As someone with an over reactive dog, I feel pretty desperate for answers. I had hopes that book would show me the way. The hope I had, diminished soon after picking up this book.

I won't ever give up on Peyton, so I have to keep going, keep trying anything and everything. I'm trying to find someone locally that teaches CU in a class setting. Maybe that's my answer but what I can say is that the book didn't do it for me.

Peyton learned LAT quickly and it helped her in some fearful situations, but LAT was useless when she saw another dog. There is just no reward greater to her than playtime and even if the dog is a mile away she still cannot be refocused. I guess I could start at 2 miles but I think this is beginning to border on the ridiculous.
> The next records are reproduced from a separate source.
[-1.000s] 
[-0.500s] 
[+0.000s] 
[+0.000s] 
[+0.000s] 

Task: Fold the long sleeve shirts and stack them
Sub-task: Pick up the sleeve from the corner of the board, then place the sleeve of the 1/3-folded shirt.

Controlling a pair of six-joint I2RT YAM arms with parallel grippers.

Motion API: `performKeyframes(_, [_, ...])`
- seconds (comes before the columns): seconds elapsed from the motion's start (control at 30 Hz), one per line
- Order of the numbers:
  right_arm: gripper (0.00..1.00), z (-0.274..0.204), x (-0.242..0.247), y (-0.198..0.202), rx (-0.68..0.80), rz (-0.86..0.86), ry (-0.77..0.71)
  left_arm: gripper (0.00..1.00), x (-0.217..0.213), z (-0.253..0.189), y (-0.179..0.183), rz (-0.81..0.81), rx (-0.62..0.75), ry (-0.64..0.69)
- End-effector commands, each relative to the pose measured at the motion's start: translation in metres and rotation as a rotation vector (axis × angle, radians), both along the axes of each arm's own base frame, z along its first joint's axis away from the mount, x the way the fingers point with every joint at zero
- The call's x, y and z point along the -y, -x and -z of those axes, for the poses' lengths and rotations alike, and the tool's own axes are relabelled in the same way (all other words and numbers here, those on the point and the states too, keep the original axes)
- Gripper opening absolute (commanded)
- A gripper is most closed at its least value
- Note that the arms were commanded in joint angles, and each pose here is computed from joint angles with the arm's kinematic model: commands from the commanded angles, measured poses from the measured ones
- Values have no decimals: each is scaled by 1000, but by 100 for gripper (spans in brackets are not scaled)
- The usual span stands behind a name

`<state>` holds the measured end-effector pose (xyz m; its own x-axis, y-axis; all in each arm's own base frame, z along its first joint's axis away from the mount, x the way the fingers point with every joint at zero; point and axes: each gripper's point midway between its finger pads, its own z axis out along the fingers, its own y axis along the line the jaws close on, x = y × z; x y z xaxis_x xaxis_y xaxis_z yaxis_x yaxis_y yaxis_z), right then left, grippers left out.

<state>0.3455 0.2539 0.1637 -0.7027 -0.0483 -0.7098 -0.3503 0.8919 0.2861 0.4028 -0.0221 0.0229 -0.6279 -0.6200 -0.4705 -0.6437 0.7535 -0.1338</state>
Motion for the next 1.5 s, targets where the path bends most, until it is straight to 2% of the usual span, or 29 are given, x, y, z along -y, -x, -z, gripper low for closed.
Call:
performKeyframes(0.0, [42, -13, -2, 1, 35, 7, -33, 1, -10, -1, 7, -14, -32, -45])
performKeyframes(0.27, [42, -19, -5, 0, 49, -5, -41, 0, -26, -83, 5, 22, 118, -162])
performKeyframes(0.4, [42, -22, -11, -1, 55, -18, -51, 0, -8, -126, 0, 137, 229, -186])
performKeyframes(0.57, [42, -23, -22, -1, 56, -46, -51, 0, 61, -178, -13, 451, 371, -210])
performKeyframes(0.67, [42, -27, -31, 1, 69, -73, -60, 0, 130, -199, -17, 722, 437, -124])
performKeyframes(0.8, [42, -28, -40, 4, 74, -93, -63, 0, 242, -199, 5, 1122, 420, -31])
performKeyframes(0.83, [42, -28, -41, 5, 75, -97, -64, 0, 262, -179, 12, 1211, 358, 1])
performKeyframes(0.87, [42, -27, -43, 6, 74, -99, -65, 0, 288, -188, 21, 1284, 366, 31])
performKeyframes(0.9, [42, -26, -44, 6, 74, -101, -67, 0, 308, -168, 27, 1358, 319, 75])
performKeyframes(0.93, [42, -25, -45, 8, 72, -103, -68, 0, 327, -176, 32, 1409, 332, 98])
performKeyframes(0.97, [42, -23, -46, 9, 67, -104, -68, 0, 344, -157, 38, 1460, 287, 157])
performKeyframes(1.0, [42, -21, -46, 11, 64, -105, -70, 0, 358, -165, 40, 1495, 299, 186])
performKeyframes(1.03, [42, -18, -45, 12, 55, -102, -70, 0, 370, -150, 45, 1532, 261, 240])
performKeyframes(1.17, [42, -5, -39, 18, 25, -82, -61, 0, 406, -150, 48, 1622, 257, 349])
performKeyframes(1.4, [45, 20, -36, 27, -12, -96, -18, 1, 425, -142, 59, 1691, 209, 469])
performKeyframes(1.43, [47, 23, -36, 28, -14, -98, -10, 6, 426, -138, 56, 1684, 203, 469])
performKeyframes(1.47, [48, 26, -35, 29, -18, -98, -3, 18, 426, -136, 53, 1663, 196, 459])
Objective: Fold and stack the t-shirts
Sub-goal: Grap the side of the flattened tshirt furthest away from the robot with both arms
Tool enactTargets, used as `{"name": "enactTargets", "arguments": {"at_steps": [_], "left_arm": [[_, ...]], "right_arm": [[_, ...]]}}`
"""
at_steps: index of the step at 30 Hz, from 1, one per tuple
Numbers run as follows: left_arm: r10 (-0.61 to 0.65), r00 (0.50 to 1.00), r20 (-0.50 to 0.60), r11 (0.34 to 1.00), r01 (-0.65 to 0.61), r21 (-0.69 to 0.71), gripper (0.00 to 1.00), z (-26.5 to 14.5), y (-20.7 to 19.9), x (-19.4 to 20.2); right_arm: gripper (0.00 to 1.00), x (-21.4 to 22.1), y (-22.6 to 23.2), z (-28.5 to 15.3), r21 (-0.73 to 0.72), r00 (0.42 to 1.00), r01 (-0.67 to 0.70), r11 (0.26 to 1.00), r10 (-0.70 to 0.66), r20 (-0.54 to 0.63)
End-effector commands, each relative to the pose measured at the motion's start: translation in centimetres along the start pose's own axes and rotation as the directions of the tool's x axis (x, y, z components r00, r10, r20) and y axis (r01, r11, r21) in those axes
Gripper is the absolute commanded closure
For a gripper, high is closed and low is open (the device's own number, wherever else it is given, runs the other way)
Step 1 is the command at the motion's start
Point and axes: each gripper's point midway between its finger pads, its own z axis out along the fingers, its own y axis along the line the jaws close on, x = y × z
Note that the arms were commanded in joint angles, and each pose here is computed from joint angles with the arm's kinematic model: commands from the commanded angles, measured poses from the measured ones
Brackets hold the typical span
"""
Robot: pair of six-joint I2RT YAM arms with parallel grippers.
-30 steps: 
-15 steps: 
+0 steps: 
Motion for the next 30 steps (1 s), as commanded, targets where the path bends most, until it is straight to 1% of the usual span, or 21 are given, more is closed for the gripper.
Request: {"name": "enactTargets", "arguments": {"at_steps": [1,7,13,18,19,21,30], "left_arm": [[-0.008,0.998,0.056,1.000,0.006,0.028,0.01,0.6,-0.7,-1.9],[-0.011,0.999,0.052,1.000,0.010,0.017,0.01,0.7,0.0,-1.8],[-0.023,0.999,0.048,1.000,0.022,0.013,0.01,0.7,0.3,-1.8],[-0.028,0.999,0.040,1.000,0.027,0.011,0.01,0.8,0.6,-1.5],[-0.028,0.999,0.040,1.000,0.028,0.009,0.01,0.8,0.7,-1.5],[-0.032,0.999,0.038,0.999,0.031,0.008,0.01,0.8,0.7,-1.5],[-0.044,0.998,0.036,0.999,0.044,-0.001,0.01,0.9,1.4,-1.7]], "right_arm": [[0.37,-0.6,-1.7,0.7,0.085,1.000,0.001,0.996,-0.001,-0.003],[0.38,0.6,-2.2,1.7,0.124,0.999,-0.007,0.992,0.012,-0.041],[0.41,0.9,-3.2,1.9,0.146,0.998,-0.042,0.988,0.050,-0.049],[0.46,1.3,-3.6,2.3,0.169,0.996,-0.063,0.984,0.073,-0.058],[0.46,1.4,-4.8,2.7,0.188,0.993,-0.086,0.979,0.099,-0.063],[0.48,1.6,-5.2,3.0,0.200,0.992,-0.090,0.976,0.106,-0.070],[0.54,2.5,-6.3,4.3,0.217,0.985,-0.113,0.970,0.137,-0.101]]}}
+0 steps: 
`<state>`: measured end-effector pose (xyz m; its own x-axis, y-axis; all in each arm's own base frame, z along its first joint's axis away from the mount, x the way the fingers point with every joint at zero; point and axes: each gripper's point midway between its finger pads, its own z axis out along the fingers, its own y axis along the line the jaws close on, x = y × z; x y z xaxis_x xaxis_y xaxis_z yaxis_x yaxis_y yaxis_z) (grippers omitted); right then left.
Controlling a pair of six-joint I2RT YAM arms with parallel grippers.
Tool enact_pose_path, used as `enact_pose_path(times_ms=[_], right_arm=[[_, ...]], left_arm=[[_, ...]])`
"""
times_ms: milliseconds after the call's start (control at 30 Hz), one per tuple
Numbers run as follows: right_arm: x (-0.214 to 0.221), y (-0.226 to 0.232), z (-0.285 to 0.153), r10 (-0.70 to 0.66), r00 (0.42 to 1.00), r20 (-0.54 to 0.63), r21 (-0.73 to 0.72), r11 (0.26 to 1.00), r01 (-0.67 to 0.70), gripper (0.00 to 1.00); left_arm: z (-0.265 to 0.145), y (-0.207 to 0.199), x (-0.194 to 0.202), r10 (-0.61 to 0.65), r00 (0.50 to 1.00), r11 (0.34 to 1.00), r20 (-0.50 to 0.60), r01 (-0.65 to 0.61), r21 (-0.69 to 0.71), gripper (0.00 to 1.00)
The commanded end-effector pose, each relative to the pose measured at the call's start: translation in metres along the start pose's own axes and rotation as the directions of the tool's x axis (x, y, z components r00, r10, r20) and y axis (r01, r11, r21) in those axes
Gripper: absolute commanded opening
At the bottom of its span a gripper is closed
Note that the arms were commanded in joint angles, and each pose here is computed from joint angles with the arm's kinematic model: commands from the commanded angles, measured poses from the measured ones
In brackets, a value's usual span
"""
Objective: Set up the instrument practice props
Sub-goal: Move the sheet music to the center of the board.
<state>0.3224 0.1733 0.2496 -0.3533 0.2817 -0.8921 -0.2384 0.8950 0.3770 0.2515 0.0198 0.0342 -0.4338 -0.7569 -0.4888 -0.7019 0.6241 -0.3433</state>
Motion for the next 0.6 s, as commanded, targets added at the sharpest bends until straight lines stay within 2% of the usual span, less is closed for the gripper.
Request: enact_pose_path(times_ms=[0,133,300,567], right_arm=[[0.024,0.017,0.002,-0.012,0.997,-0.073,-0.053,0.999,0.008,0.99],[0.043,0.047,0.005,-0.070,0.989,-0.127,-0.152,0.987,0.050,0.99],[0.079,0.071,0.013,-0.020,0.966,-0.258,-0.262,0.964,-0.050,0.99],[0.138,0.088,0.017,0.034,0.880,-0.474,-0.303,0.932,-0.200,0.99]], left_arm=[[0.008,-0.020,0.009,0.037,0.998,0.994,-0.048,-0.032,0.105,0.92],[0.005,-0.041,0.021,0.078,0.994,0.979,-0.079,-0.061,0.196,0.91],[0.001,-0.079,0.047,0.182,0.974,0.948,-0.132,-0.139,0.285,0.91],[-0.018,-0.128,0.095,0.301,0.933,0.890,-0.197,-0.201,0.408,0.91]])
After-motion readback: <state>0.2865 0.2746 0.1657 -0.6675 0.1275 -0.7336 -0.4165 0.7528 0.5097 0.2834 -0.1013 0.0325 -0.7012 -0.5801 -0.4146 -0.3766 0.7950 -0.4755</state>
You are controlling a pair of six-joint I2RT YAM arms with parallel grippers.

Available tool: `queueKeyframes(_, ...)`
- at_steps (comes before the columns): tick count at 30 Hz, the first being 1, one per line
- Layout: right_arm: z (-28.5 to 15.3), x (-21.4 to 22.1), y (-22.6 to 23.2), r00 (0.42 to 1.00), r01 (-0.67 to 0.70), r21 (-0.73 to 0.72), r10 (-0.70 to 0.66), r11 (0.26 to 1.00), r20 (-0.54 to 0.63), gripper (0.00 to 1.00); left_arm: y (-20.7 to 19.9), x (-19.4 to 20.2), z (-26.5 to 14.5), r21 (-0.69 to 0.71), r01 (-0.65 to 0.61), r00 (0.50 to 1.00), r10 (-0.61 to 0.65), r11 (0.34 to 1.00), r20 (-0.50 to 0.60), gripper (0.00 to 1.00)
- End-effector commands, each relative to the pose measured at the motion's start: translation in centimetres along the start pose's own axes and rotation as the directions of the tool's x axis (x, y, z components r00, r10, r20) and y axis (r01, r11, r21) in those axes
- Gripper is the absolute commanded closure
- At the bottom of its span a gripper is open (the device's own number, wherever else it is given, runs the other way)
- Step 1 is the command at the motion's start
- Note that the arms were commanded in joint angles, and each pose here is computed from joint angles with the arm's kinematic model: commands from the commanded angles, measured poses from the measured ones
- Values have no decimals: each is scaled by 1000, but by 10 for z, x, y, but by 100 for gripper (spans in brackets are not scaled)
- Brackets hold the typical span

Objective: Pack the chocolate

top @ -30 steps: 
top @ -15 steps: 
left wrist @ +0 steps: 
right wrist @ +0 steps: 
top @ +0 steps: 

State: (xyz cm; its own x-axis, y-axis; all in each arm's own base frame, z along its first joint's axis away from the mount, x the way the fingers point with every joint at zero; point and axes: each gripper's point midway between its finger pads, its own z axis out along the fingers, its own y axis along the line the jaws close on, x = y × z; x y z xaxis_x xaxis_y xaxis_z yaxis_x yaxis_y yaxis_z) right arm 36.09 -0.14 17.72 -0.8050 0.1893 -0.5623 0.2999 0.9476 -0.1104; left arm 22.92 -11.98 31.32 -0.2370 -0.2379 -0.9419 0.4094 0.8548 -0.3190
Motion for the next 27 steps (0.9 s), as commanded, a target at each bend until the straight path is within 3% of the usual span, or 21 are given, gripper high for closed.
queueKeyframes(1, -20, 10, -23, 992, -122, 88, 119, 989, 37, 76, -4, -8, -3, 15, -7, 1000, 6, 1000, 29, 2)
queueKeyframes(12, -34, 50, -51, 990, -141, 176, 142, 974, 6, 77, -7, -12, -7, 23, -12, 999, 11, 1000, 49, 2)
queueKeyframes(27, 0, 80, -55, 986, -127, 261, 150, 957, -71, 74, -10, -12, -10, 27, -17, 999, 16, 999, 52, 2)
I "think" Leslie uses the term hypervigilante in her book and I would describe Peyton as hypervigilante to the power of 10. Maybe I should use the book to bop Peyton on the top of the head because nothing I've tried "in" the book has worked so far.

Honestly, I can't recommend this book unless you are a well qualified dog trainer to begin with and have an inordinate amount of time to digest it all and complete the program start to finish.

There are no quick fixes in this book at least that I have found, and in order for it to have any success, you have to read your dog very precisely and work right at the edge of threshold. But like Corgi said, in the real world you can't always control all the conditions and I can see myself getting frustrated and inpatient when things don't go "by the book".

It's well written I agree, but I also think it's beyond the average dog owners ability to grasp and implement.

You MUST have a good understanding of the goals of CU in order to implement them. If your dog is THAT worked up you are doing it all wrong. If two miles is the necessary distance then that is what you work with.

THERE ARE NO QUICK FIXES WITH REACTIVE DOGS.


There just aren't. My dog is almost 4, she is still reactive although she is less reactive than she was two years ago, or even one year ago. You must work constantly and YOU must be contantly hypervigilant to the dogs surroundings and her mood/behavior. If your dog is that recative why in the world would you take her to the dog park??????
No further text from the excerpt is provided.